Słabość władzy monarszej była wstępem do następnego kroku - dziedziczności urzędów, i co za tym idzie ziemi, na której rezydowali hrabiowie. Dziedziczność, jako pierwsze, zdobyły beneficja w zachodniej Francji i Burgundii, gdzie wasale wobec słabości władzy centralnej, dążyli do asymilacji własnych lenn i terenów, podległych im z racji sprawowania urzędów. W swojej argumentacji hrabiowie domagali się przywilejów prawnych (dziedzictwa) z racji cnót przodków. W 877 roku król Karol Łysy zgodził się na dziedziczenie niektórych hrabstw przez synów zmarłych hrabiów, co w praktyce wobec samowoli wasali nie miało większego znaczenia. Konrad II nadawał już hrabstwa z prawem dziedziczenia. Najpóźniej prawo automatycznego dziedziczenia wprowadzono natomiast w Niemczech (1158 r.). W ten sposób pojawiła się arystokracja rodowa tj. dziedziczna. Pojawiło się równocześnie pojęcie szlachectwa, które wynikało z posiadania wielkiej własności (lenna), co świadczyło o wysokiej pozycji społecznej. Szlachetność związana była również ściśle z obowiązkami rycerskimi, wynikającymi z prawa własności, zawiązywanego w akcie hołdu.
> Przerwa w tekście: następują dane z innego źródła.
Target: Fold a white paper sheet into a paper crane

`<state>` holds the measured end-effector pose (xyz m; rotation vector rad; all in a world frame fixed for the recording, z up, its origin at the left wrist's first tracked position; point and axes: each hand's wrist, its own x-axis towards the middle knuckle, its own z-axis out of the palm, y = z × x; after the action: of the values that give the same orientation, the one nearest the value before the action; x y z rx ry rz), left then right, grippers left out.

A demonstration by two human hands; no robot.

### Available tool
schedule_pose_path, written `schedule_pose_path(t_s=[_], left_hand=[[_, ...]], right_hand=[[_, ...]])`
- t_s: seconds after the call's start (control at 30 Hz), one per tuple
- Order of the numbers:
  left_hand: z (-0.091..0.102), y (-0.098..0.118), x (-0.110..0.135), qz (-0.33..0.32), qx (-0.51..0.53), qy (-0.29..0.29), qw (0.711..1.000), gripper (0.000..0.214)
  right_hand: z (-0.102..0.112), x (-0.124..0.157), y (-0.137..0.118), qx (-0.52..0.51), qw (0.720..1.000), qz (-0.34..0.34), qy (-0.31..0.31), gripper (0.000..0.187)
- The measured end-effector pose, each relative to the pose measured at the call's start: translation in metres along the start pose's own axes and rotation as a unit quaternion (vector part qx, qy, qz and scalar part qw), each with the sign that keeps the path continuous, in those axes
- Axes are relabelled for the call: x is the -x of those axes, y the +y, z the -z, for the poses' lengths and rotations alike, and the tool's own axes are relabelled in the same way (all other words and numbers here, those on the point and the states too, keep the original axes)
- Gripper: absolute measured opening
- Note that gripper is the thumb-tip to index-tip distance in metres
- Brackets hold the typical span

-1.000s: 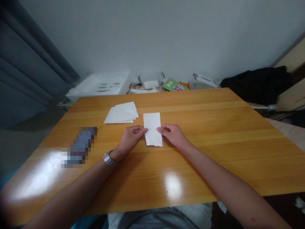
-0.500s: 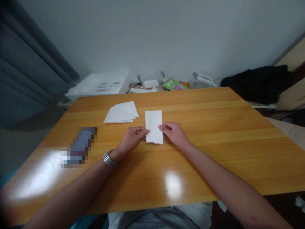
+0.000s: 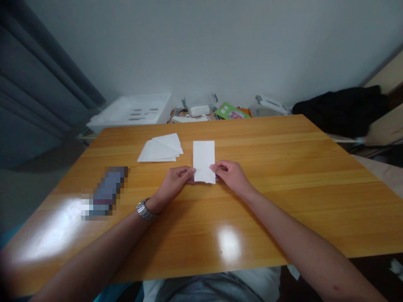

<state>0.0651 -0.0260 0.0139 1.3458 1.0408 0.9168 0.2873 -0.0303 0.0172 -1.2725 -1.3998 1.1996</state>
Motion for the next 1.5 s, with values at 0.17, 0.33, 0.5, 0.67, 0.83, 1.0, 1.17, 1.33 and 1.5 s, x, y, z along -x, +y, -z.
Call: schedule_pose_path(t_s=[0.17, 0.33, 0.5, 0.67, 0.83, 1.0, 1.17, 1.33, 1.5], left_hand=[[0.0, -0.002, 0.0, 0.012, -0.016, -0.013, 1.0, 0.038], [0.0, -0.001, 0.0, 0.015, -0.016, 0.014, 1.0, 0.035], [0.001, -0.001, -0.001, 0.013, -0.018, 0.035, 0.999, 0.034], [-0.001, -0.002, 0.0, -0.002, -0.016, 0.019, 1.0, 0.034], [-0.002, 0.003, 0.002, 0.004, -0.016, -0.012, 1.0, 0.033], [-0.004, 0.008, 0.004, 0.013, -0.04, 0.004, 0.999, 0.035], [-0.001, 0.01, 0.008, -0.024, -0.139, 0.049, 0.989, 0.045], [0.008, 0.013, 0.006, -0.198, -0.352, 0.081, 0.911, 0.029], [0.013, 0.009, 0.002, -0.324, -0.437, -0.071, 0.836, 0.025]], right_hand=[[0.0, 0.0, 0.0, -0.015, 1.0, -0.002, 0.014, 0.045], [-0.001, 0.001, -0.001, -0.03, 0.999, -0.015, -0.008, 0.044], [-0.002, 0.002, -0.004, -0.016, 0.999, -0.011, -0.041, 0.041], [-0.001, 0.001, -0.004, -0.008, 1.0, 0.001, -0.015, 0.041], [-0.001, -0.001, -0.001, -0.014, 1.0, 0.002, 0.006, 0.042], [-0.001, -0.001, 0.001, 0.007, 1.0, 0.017, 0.006, 0.04], [0.007, -0.005, 0.009, 0.064, 0.997, 0.044, -0.001, 0.038], [0.016, -0.008, 0.014, 0.186, 0.979, 0.071, -0.03, 0.035], [0.02, -0.011, 0.014, 0.308, 0.941, 0.123, -0.059, 0.031]])
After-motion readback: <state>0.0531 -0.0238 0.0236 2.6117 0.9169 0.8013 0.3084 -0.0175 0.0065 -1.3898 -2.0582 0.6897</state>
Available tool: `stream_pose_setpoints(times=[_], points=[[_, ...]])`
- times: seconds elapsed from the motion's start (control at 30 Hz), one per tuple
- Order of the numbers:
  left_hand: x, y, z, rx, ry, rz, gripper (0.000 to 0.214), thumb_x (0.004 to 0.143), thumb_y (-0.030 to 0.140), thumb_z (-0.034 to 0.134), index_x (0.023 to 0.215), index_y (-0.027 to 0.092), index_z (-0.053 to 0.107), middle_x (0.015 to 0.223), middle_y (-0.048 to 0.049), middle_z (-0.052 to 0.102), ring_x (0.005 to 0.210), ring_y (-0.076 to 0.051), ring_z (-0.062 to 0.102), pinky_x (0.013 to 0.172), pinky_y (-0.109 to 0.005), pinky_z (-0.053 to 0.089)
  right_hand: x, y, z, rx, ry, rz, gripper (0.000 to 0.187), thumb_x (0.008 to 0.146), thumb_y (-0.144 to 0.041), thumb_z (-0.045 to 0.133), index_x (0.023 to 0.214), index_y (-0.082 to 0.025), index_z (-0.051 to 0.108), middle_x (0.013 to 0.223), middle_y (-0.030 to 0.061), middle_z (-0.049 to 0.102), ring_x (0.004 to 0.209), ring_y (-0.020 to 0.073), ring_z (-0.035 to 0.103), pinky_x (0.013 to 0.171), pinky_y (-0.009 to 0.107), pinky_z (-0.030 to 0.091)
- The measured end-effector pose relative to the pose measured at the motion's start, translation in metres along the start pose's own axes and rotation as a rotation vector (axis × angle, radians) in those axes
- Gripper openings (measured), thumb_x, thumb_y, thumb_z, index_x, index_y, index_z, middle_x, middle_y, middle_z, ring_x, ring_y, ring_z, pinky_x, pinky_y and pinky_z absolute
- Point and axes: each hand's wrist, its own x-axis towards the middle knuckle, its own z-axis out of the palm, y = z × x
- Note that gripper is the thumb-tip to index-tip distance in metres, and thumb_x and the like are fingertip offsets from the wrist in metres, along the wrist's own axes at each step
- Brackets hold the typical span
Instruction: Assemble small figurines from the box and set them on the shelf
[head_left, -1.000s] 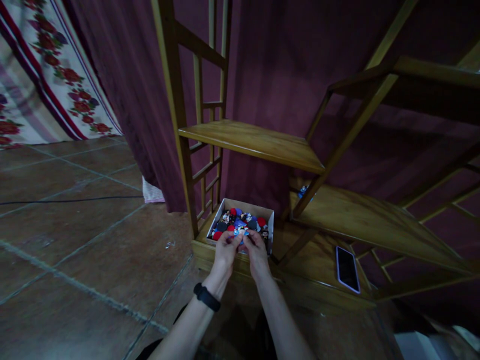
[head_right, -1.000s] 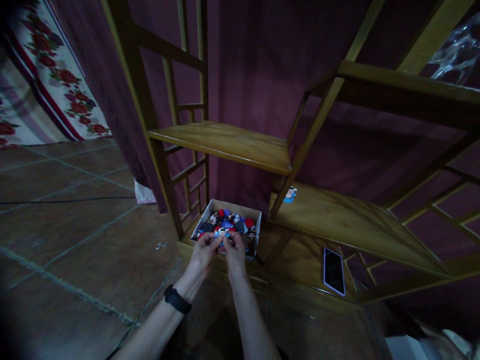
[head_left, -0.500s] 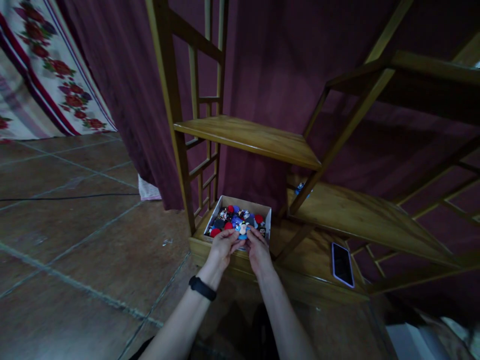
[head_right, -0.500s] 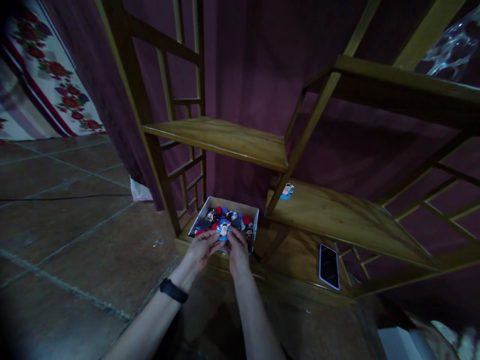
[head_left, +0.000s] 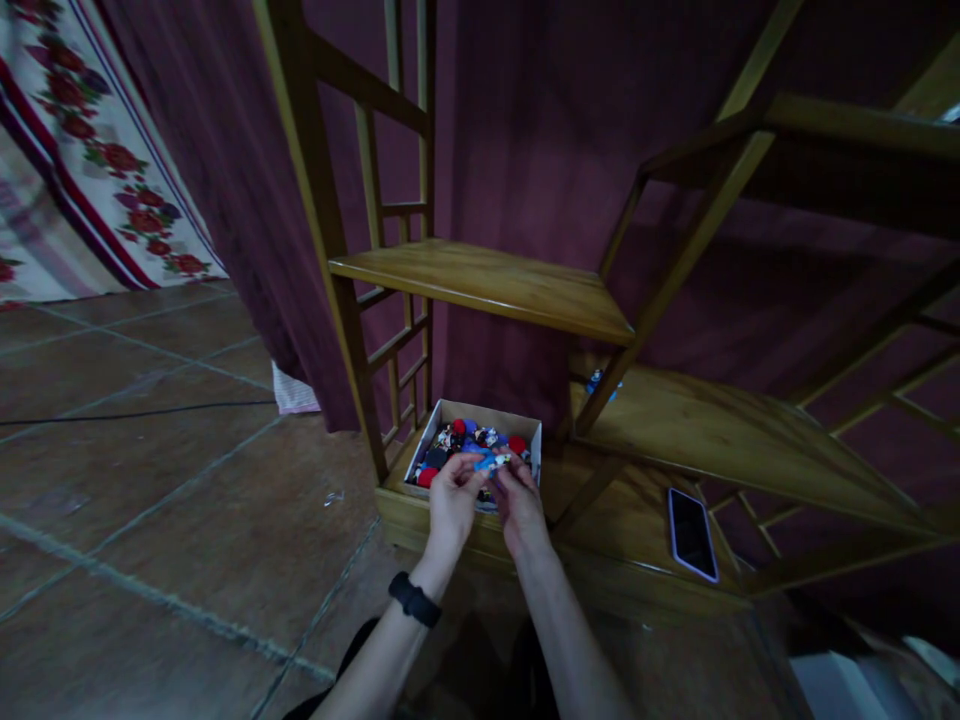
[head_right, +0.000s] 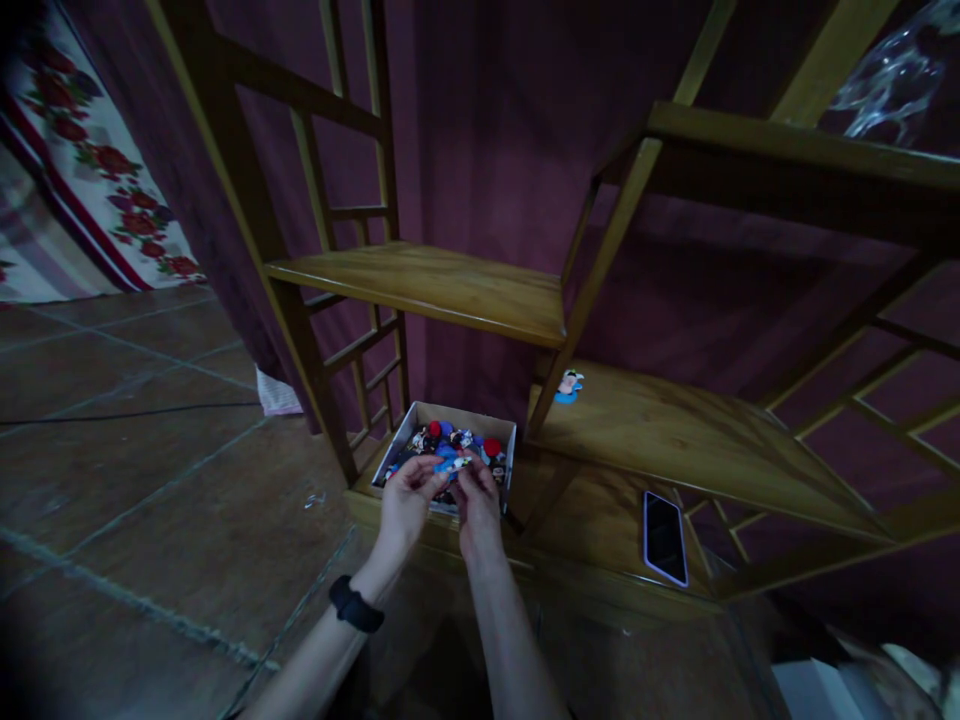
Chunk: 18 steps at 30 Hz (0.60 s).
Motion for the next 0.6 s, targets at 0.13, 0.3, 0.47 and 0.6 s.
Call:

Dziedziczność, jeszcze przed jej uprawnieniem, była uważana za przywilej.
Celem syna wasala było ponowienie przysięgi lennej i zatrzymanie ziemi. Senior, który dążył do zapewnienia sobie wierności wasali, zasadniczo nie był przeciwny dziedziczności, polegającej na ponownym nadaniu inwestytury spadkobiercy (synowi) swojego lennika. Posiadał on wprawdzie prawo odmowy, ale tym samym zniechęcał nowych lenników i budził niechęć wśród starych, obawiających się o byt potomków. Sami wasale chcieli usunąć raz i na zawsze to ewentualne niebezpieczeństwo pozbawienia swych dzieci lenna. Czasami pojawiał się problem, w przypadku posiadania większej ilości potomstwa męskiego. Ponieważ początkowo uważano, że lenno nie powinno być dzielone na mniejsze jednostki, starano się utrzymywać je w całości. Zwyczajowo o lennie decydował wówczas senior, który wybierał najodpowiedniejszego kandydata spośród synów zmarłego wasala. Czasami ojciec, w imieniu i za zgodą seniora, decydował o dziedziczeniu. W niektórych regionach panowała zasada majoratu (starszeństwa); jak we Francji, gdzie najstarszy syn zobowiązany był do opieki nad braćmi; lub synowie wybierali wasala spośród siebie (jak w Saksonii). Rodzina również wspólnie mogła dziedziczyć własność lenną (Włochy).
Ponadto w Anglii i Francji kobiety miały prawo dziedziczenia, w przypadku braku męskich potomków. W innych krajach system wykluczał dziedziczność kobiet (lenno w pewnej części przechodziło w ręce innej rodziny). Zdarzało się również, że senior wybierał dla wdowy po swoim wasalu, kandydata do jej ręki. Nowy mąż mógł pełnić obowiązki, wynikające z bycia wasalem. W przypadku małoletności spadkobiercy uważany był za wasala, ale nie mógł objąć swych obowiązków do określonego przepisami wieku. W jego imieniu władzę sprawował administrator, którym miał być urzędnik królewski lub biskup z terenów danego lenna. Wkrótce zasadę tę zaczęto wypaczać, zastępując małoletniego którymś z krewniaków. Czasami, gdy lenno było szczególnie bogate, senior sam przejmował nad nim kontrolę (Anglia, Normandia). Nowy wasal składał dar, który z czasem przerodził się w obowiązek. Forma podatku – daru zależna była od formy świadczeń, jakim grunt był obciążony. Najczęściej były to pieniądze, czasami koń lub zbroja. W Niemczech szybko ograniczono ten obowiązek do lenn niższego szczebla.